- _AIM OF THE TASK_
Please state the number of lines in the listing that contain the word "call", and nothing else.

- _LISTED RECORDS_
===

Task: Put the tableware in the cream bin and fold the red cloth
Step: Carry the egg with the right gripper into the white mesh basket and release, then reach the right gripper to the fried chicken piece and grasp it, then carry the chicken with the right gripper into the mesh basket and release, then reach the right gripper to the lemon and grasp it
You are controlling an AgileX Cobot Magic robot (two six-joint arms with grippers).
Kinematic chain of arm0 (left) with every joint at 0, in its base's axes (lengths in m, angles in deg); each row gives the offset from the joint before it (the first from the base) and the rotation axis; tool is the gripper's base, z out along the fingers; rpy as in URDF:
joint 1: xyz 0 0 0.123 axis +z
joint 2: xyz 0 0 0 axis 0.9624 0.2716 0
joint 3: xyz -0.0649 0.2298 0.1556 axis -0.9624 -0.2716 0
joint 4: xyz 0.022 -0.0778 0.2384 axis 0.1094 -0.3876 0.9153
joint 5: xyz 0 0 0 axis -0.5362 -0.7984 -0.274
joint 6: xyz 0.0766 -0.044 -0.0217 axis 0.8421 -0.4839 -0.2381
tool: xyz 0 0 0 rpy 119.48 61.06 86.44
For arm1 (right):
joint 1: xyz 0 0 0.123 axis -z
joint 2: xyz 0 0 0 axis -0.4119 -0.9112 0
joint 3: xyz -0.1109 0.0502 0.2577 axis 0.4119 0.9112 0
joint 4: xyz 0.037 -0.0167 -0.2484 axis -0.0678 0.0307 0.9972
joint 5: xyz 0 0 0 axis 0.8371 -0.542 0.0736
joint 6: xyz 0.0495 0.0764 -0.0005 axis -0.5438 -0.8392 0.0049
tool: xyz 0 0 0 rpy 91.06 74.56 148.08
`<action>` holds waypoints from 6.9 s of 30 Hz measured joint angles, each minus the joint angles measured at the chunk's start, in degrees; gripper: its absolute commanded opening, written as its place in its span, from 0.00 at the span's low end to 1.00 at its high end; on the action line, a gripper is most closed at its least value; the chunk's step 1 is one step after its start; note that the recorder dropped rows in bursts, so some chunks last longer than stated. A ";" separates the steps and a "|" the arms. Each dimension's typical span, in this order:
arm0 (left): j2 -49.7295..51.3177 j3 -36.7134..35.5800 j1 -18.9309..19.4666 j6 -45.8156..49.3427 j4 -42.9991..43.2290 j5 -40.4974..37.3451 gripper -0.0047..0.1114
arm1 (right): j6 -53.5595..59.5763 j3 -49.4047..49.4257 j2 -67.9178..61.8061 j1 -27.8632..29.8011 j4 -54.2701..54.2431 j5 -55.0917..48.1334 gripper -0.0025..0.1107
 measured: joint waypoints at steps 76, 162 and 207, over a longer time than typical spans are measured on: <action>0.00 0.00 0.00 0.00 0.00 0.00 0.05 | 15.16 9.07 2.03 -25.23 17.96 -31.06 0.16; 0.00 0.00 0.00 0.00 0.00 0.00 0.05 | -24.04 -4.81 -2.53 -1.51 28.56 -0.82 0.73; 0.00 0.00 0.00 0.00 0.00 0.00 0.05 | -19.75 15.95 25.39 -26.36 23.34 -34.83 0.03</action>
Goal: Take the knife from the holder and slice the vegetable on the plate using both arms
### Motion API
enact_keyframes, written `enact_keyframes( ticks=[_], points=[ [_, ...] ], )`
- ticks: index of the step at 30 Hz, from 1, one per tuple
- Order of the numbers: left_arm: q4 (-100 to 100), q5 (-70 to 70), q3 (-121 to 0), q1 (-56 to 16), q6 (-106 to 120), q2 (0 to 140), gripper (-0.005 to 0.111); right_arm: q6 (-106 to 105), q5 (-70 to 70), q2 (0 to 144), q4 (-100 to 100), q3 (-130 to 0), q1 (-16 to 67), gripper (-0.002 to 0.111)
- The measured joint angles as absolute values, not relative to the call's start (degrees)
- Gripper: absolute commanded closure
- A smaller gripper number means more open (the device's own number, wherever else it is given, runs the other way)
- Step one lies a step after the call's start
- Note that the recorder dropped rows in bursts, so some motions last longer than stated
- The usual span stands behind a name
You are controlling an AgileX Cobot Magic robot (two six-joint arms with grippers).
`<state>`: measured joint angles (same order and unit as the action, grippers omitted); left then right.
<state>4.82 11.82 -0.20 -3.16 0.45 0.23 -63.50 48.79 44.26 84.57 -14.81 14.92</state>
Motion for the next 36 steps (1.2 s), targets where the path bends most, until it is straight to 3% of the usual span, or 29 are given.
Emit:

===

- _ANSWER BOX_
2